What is a DOS Attack Denial of Service

March 18, 2024
| Ethical Hacking

After a short period of decline in incidences, denial of service (DoS), and Distributed denial of service attacks (DDoS) have become rampant once more. Whenever there is a major internet security incident, it mostly means that a DDoS attack occurred. These cybercriminals often target websites, personal accounts, servers, and other services to overload its internet traffic until the victim’s system becomes impassive to legitimate requests.

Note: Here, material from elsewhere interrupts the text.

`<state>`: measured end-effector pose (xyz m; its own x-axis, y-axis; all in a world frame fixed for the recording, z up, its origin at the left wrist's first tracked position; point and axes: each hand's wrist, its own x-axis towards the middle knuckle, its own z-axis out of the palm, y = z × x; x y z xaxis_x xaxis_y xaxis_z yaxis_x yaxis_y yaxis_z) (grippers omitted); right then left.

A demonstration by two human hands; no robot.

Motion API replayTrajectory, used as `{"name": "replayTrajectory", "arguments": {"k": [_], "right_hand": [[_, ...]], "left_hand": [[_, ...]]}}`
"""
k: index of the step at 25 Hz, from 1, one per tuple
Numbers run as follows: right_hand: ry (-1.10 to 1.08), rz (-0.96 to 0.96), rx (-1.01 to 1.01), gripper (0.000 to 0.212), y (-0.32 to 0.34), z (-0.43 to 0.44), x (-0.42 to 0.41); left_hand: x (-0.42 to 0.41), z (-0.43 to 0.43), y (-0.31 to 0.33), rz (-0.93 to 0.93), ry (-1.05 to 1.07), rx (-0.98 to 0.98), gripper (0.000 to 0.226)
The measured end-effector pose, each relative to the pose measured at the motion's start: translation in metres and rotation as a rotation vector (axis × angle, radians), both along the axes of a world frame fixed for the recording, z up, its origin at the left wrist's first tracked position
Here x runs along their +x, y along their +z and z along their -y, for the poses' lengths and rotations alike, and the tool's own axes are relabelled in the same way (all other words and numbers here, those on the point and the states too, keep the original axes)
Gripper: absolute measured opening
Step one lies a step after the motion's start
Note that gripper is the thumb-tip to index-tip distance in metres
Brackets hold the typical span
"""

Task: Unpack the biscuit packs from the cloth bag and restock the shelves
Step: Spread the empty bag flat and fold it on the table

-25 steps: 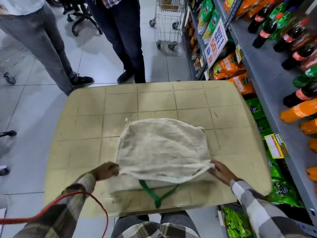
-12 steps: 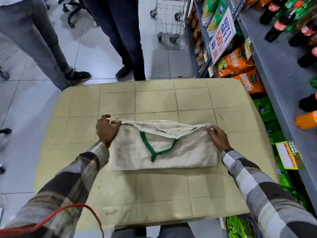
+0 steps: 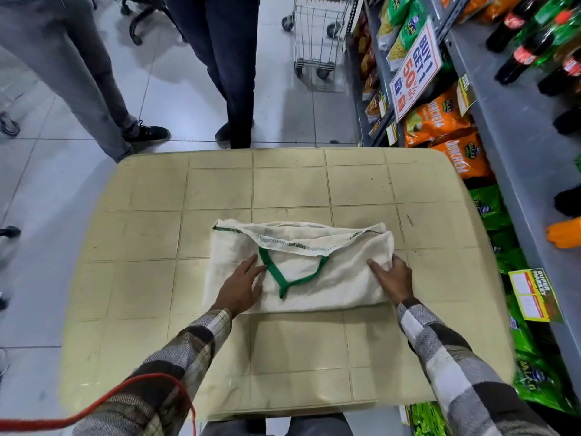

Virtually every business organization and governmental agencies consistently need the services of ethical hackers to tackle the mounting threats to Cybersecurity. In the modern-day of IT security, Certified Ethical Hackers are invaluable, which is why they work alongside some of the best and largest organizations across industries such as ICT, financial, healthcare, energy, and government, among several others!

Ethical Hacking is a standard requirement for handling DDoS and DoS attacks. The Certified Ethical Hacker (C|EH) training and credentialing program is an esteemed and reliable Ethical Hacking program offered by EC-Council and teaches you everything you need to know about DoS attacks and how to conduct one ethically.

What Is a Denial-Of-Service Attack?

A denial-of-service attack or DoS attack is a type of cyber-attack that occurs when an attacker seeks to render a computer or other networks inaccessible to its authorized users by momentarily or permanently interrupting the normal operations of a host linked to the Internet. Simply put, a denial-of-service (DoS) attack occurs when a cybercriminal prevents an authorized user from retrieving their personal data or files.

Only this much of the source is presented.